Operating income increased primarily due to a decrease in station operating expenses of $1.7 million, a decrease in depreciation and amortization expense of $0.4 million and a decrease in corporate general and administrative expense of $0.4 million.

The increase in operating income was offset by a reduction in net revenues of $1.6 million.

Interest Expense

The decrease in interest expense was primarily due to: (1) lower interest rates as a result of the November 2012 modification to our Credit Facility; and (2) lower outstanding debt upon which interest is computed.

Income (Loss) Before Income Taxes (Benefit)

The increase was primarily attributable to the decrease in interest expense and an increase in operating income.

Income Taxes (Benefit)

For the current period, the income tax rate was 176%, primarily due to discrete items of income tax expense and an adjustment for expenses that are not deductible for tax purposes. The impact of these items to the income tax rate is typically substantially greater in the first quarter of the year as income before taxes is the lowest as compared to subsequent quarters.
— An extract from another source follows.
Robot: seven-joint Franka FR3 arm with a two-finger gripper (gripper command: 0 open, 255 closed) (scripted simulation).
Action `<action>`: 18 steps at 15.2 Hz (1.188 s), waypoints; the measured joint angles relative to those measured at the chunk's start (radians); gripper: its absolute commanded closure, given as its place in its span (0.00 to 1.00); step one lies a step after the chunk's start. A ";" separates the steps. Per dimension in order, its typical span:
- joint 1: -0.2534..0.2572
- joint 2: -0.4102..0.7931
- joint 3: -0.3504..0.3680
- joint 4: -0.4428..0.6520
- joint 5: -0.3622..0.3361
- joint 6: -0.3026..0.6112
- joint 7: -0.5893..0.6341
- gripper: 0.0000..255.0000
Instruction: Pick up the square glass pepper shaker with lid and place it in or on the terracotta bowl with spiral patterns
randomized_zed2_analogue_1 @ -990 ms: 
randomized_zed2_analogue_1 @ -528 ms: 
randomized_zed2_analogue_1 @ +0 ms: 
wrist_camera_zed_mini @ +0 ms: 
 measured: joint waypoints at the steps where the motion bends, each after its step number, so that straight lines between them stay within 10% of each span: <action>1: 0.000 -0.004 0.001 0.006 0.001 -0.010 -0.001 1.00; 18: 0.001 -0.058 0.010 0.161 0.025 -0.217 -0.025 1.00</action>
We estimate that our 2013 annual tax rate before discrete items, which may fluctuate from quarter to quarter, will be in the low 40% range.
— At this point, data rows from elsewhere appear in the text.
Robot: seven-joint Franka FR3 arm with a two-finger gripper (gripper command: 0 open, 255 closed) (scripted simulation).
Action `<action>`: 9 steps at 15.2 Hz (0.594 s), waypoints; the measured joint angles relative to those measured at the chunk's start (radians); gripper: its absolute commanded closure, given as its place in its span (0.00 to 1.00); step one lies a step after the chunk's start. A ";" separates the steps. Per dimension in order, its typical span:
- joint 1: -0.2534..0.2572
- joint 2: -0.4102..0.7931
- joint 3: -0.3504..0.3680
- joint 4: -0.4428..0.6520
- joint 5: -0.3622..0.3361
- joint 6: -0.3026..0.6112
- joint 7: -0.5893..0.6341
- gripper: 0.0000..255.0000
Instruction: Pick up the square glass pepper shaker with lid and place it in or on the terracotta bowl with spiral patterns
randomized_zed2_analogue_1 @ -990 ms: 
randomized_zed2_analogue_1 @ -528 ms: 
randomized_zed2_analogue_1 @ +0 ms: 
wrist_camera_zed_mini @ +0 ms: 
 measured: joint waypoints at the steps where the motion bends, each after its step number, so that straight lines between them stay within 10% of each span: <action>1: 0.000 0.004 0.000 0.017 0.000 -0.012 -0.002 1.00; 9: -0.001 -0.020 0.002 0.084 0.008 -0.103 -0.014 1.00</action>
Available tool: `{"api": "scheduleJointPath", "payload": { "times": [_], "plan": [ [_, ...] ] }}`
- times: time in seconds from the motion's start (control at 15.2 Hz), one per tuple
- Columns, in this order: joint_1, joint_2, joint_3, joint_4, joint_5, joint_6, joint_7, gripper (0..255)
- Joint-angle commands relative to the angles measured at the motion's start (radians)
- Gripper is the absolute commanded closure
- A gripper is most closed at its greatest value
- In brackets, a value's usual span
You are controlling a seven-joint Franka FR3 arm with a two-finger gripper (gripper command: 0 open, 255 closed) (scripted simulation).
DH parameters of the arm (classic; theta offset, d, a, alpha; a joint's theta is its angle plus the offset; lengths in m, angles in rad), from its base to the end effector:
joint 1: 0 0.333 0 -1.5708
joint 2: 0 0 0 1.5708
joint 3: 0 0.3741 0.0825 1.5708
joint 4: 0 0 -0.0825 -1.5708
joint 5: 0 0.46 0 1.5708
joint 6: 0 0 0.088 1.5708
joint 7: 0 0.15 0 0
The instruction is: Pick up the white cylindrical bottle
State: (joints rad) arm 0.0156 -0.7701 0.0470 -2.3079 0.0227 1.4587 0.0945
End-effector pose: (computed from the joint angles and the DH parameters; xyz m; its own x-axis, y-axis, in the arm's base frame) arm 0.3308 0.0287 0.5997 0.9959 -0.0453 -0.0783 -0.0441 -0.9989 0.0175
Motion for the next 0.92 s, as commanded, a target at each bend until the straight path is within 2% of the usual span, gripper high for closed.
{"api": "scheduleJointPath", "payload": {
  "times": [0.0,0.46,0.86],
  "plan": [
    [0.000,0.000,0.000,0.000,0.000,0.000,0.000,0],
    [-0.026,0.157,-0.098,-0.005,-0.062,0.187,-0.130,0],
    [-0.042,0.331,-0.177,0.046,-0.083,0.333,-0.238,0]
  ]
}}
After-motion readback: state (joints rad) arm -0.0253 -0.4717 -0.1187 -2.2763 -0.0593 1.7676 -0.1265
For the prior period, the income tax rate was 56%, which includes an adjustment for expenses that are not deductible for tax purposes, and the recognition of an additional tax benefit related to discrete items arising during the period.

As of March 31, 2013 and December 31, 2012, our net deferred tax liabilities were $24.3 million and $23.8 million, respectively. The deferred tax liabilities primarily relate to differences between the book and tax bases of our broadcasting licenses and goodwill.

Net Income (Loss)

The decrease in net loss was primarily attributable to the reasons described above under Income (Loss) Before Income Taxes (Benefit).

Future Impairments

We may find it necessary to take impairment charges in future periods based on conditions at that time. Any such impairment could be material.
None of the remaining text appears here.